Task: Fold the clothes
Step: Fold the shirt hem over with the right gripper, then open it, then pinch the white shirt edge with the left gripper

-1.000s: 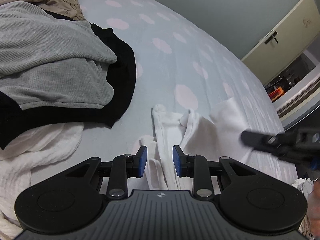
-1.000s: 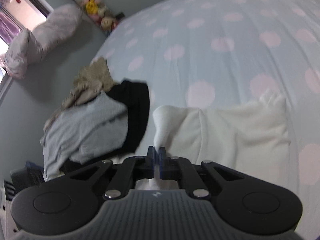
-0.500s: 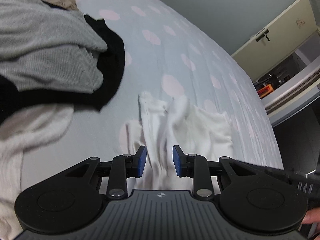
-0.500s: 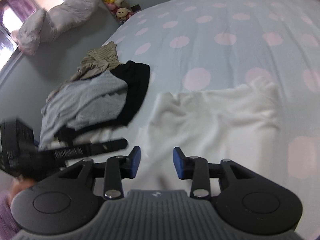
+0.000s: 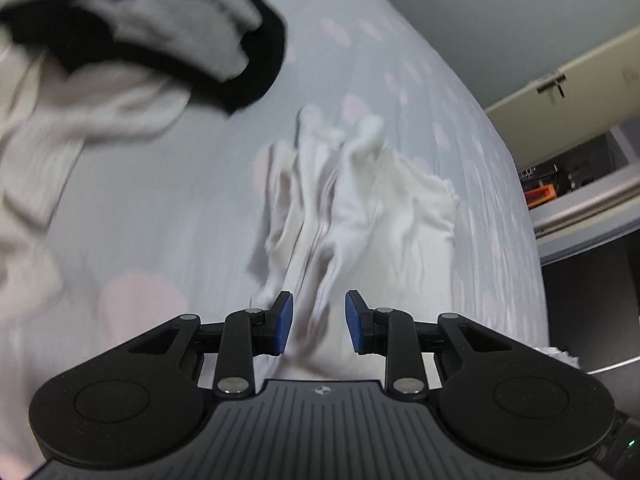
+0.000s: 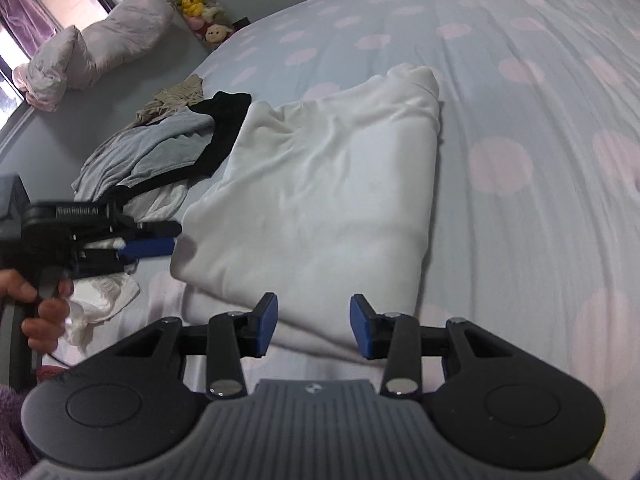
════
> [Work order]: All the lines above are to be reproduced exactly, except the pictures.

> [Exercise response]:
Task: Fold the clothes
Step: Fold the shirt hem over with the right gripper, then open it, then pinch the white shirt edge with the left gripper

-1.000s: 
-1.000s: 
-0.500s: 
-0.500s: 
+0.000s: 
+0.000s: 

The output is finished.